La Chine a-t-elle trop de capacité industrielle ? Le monde a-t-il un excès de pétrole ? Les gouvernements sont-ils trop endettés ? Et les entreprises ? Et les ménages ? Toutes les banques centrales de la planète ou presque n’ont-elles pas essayé de stimuler la demande avec du crédit bon marché… accumulant ainsi un fardeau de dette si lourd qu’il menace désormais l’économie mondiale tout entière ?
M. Summers agite son scalpel ; il a hâte de remettre la patiente sur la table |
M. Summers agite son scalpel ; il a hâte de remettre la patiente sur la table. Selon lui, les Etats-Unis auraient dû donner plus d’argent au FMI, ce qui aurait "étayé la confiance dans l’économie mondiale".
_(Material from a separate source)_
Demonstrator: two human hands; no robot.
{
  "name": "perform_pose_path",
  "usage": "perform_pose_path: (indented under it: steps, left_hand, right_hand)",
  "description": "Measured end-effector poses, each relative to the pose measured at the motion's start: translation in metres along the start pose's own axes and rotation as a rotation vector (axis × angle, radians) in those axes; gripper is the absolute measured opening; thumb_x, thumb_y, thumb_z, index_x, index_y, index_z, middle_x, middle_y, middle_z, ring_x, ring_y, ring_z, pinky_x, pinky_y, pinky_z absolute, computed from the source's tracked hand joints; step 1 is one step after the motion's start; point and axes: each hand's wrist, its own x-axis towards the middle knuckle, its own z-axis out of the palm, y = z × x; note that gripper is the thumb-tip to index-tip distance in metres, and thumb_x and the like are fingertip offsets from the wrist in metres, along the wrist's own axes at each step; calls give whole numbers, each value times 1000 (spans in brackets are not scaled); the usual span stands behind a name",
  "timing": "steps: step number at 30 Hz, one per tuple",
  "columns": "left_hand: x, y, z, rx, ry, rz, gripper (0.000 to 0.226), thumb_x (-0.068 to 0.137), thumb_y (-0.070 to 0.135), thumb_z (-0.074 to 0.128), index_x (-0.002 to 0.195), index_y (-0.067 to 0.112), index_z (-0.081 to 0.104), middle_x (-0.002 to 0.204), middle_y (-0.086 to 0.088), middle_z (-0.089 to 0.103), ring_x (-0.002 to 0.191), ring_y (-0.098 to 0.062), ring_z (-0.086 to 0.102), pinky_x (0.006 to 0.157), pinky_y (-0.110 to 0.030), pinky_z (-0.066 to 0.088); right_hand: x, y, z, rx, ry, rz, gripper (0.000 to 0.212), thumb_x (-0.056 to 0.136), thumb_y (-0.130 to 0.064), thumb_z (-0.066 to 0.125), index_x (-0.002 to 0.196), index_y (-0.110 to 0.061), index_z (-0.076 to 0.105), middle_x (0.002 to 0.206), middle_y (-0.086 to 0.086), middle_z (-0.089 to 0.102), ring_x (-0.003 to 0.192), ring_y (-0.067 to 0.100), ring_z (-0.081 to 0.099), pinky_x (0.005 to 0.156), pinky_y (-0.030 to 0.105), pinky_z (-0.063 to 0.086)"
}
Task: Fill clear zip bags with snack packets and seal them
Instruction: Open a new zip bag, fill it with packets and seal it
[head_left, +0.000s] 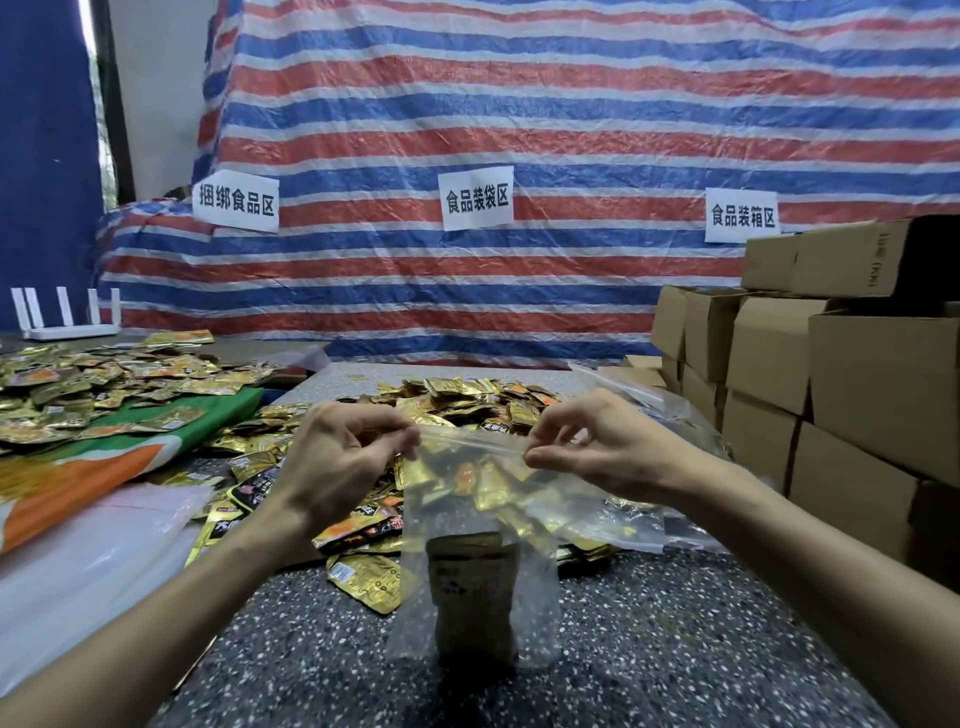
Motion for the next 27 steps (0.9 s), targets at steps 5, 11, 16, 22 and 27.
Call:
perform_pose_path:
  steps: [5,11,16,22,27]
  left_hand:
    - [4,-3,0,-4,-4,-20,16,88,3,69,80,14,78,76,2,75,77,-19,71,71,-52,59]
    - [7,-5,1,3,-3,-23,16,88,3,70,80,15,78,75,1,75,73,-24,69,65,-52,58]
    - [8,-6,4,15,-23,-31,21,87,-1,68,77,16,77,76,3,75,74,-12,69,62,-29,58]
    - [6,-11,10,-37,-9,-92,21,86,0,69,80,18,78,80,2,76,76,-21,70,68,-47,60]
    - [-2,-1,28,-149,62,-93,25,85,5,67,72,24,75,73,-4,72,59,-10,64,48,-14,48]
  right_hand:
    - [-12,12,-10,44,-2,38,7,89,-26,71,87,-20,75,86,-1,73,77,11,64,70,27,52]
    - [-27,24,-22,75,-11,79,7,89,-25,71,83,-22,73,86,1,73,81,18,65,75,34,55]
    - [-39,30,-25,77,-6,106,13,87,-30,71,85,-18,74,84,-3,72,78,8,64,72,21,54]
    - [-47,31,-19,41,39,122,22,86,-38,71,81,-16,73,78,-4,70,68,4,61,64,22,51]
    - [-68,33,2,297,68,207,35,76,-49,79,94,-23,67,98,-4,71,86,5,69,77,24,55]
Selon lui, le problème actuel est que "les capitaux sont abondants, les pressions déflationnistes sont substantielles et la demande pourrait manquer pendant une longue période".
Le pauvre M. Summers ne sait pas faire la différence entre le capital et le crédit. C’est le capital — qu’on obtient en épargnant de l’argent et en l’investissant avec sagesse — qui est le vrai muscle d’une économie. Le crédit facile — ce que les charlatans injectent dans des tissus adipeux pour tenter de rendre l’ensemble plus attrayant –, en revanche, est ce qui a transformé l’économie en monstre.
Hélas, en ne donnant pas plus d’argent au FMI, il se pourrait que "les Etats-Unis ne soient pas en position de modeler le système économique mondial", dit Summers.